We have the following function in Rust Driver:

impl NativeType {
    /// This function returns the size of the type as it is used by Cassandra
    /// for the purposes of serialization and deserialization of vectors,
    /// it is needed as the variable size types (`None`) are de/serialized
    /// differently than the fixed size types (`Some(size)`). Note that
    /// many fixed size types are treated as variable size by Cassandra.
    pub(crate) fn type_size(&self) -> Option<usize> {
        match self {
            NativeType::Ascii => None,
            NativeType::Boolean => Some(1),
            NativeType::Blob => None,
            NativeType::Counter => None,
            NativeType::Date => None,
            NativeType::Decimal => None,
            NativeType::Double => Some(8),
            NativeType::Duration => None,
            NativeType::Float => Some(4),
            NativeType::Int => Some(4),
            NativeType::BigInt => Some(8),
            NativeType::Text => None,
            NativeType::Timestamp => Some(8),
            NativeType::Inet => None,
            NativeType::SmallInt => None,
            NativeType::TinyInt => None,
            NativeType::Time => None,
            NativeType::Timeuuid => Some(16),
            NativeType::Uuid => Some(16),
            NativeType::Varint => None,
        }
    }
}

@mykaul
Copy link
Author

mykaul commented Feb 5, 2026

Wow. Seriously? And they did not bother to fix it? Wow. Why do we have to live with it? Why not do it correctly against ScyllaDB? Did Scylla follow and got it 'wrong' too ?
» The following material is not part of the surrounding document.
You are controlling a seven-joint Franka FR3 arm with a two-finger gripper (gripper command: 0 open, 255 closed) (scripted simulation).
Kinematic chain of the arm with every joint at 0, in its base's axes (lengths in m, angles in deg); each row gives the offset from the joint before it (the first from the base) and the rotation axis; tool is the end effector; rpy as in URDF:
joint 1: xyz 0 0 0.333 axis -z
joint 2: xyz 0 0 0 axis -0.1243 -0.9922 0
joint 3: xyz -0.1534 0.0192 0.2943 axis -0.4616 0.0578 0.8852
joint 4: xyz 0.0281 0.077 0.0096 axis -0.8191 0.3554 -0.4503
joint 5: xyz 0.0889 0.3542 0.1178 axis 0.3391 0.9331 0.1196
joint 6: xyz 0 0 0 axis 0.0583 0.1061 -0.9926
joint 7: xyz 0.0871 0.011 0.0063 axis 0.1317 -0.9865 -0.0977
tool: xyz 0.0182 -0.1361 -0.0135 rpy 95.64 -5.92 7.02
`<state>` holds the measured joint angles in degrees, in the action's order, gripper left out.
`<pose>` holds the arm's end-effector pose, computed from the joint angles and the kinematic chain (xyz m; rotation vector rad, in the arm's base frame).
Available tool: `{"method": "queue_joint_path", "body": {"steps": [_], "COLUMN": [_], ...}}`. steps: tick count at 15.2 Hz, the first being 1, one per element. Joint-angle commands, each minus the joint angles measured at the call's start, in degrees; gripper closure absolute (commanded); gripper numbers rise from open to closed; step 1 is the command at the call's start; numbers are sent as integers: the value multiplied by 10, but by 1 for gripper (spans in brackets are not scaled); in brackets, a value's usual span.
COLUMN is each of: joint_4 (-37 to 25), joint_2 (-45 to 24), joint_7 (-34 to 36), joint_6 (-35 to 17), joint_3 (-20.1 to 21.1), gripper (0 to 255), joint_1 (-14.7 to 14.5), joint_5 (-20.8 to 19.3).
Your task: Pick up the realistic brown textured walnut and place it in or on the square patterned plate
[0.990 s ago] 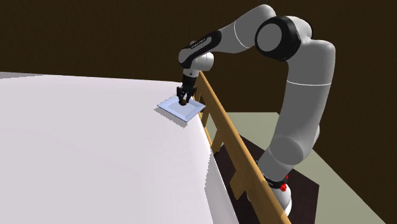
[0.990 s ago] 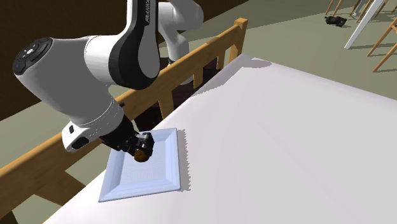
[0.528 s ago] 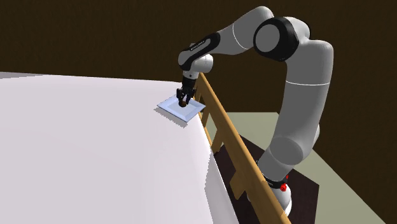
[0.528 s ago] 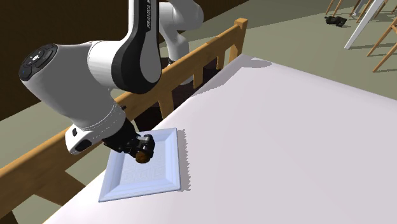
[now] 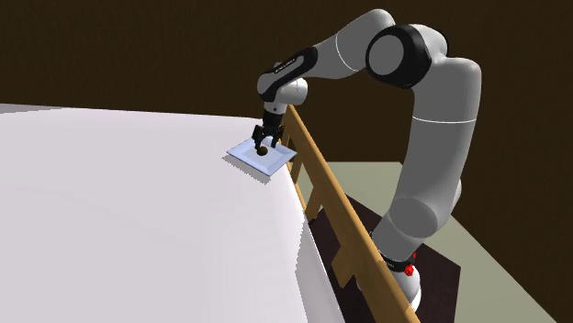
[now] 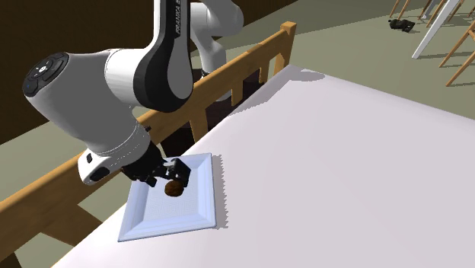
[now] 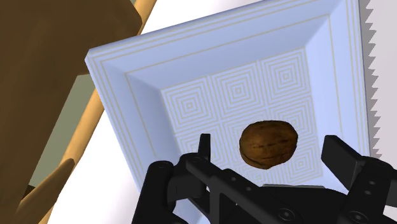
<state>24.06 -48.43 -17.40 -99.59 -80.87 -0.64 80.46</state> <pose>0.5813 -0.1046 0.2641 -2.9264 0.1748 0.1172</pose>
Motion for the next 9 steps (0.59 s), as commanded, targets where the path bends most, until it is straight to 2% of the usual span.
{"method": "queue_joint_path", "body": {"steps": [1,4,9], "joint_4": [-7,-30,-30], "joint_2": [10,34,34], "joint_7": [3,9,9], "joint_6": [16,63,63], "joint_3": [-2,-8,-8], "gripper": [0,0,0], "joint_1": [1,5,5], "joint_5": [-4,-14,-14]}}
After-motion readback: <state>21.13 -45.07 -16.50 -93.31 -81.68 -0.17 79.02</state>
@mykaul mykaul marked this pull request as draft February 5, 2026 21:49
@mykaul
Copy link
Author

mykaul commented Feb 5, 2026

CC @swasik for awareness. Scary stuff - how does Scylla work in this case?

@Lorak-mmk
Copy link

Lorak-mmk commented Feb 5, 2026

And they did not bother to fix it? Wow. Why do we have to live with it?

That would require a new protocol version, or at least an extension.
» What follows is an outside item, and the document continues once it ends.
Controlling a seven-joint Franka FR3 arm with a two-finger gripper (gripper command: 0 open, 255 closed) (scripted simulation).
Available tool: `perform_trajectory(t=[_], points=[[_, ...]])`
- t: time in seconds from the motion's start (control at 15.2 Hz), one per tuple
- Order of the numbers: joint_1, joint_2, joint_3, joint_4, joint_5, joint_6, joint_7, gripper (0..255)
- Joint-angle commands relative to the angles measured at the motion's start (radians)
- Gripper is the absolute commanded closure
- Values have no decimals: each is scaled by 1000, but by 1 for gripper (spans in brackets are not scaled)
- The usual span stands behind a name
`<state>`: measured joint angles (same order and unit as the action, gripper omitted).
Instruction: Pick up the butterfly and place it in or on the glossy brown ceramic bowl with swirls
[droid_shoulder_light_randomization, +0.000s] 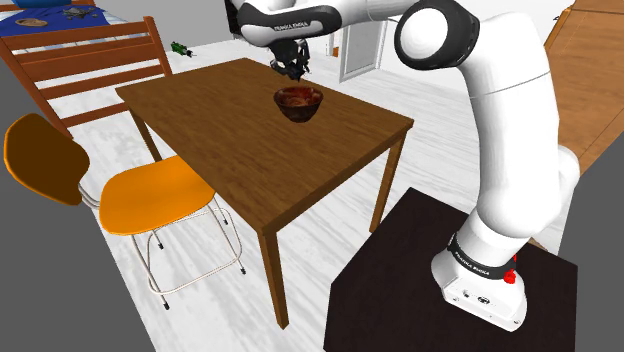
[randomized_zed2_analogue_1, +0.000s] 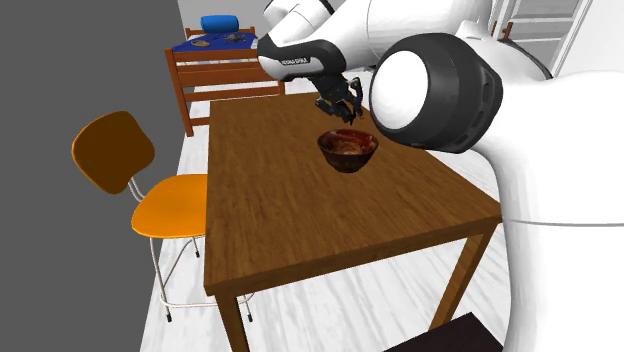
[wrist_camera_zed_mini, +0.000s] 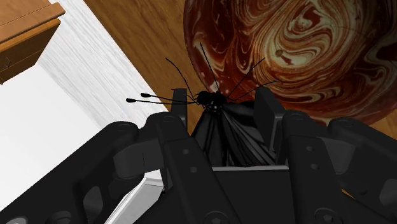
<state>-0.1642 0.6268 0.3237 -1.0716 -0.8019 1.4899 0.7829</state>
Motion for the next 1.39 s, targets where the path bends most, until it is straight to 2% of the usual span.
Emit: perform_trajectory(t=[0.0, 0.2, 0.26, 0.92, 1.32], points=[[5, 1, -1, 26, -1, -20, -14, 255], [15, 9, -3, 69, -4, -48, -35, 255], [30, 31, -1, 66, -6, -38, -6, 255], [0, 20, 3, -80, -4, 69, 72, 255], [0, 21, 3, -81, -4, 69, 72, 255]])
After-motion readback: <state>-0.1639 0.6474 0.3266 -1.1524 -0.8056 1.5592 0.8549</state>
Why not do it correctly against ScyllaDB? Did Scylla follow and got it 'wrong' too ?

We are protocol-compatible with Cassandra. If we did it differently, our drivers would not work with C*, and their drivers would not work with Scylla.

Seriously?

Yes, and it is not their only questionable design decision regarding vectors.

  1. For variable-sized vectors, length of each element is not encoded as e.g. 4-byte int or 2-byte int. Instead it is encoded as variable-size int! This makes efficient serialization more difficult. In Rust Driver we had some ideas, but didn't implement them, because it would be more complicated, and the canonical case for vector is vector of doubles and vector of floats (which are both constant-sized).
  2. In PREPARED and ROWS responses returned from server, vector type is not encoded in the binary form in columns metadata (as all other types are). See https://github.com/apache/cassandra/blob/00bf5380fe83dd8919e8f286edd2e6a65786ca6e/doc/native_protocol_v4.spec#L617-L659 for this binary encoding. Instead, "Custom" type (id: 0x00) is used, so the whole type needs to be parsed from string, instead of the binary representation. For that reason we had to include whole new parser in Rust Driver, because it had no need to parse syntax of "custom" types before.

Adding Vector support was 2nd most commented Rust Driver PR ever for good reason.
scylladb/scylla-rust-driver#1165

@mykaul
Copy link
Author

mykaul commented Feb 6, 2026

<bad idea>
Since vector is NOT part of protocol v4, we could implement the Right Thing(TM) and properly support the types with the correct fixed length perhaps?
</bad idea>

@Lorak-mmk , @swasik - WDYT?

@swasik
Copy link

swasik commented Feb 6, 2026

@Lorak-mmk , @swasik - WDYT?

But I think we want to keep the compatibility with Cassandra drivers - this way Cassandra integration (such as LangChain) will work out of the box without the need to change to Scylla drivers.

@Lorak-mmk
Copy link

Since vector is NOT part of protocol v4, we could implement the Right Thing(TM) and properly support the types with the correct fixed length perhaps?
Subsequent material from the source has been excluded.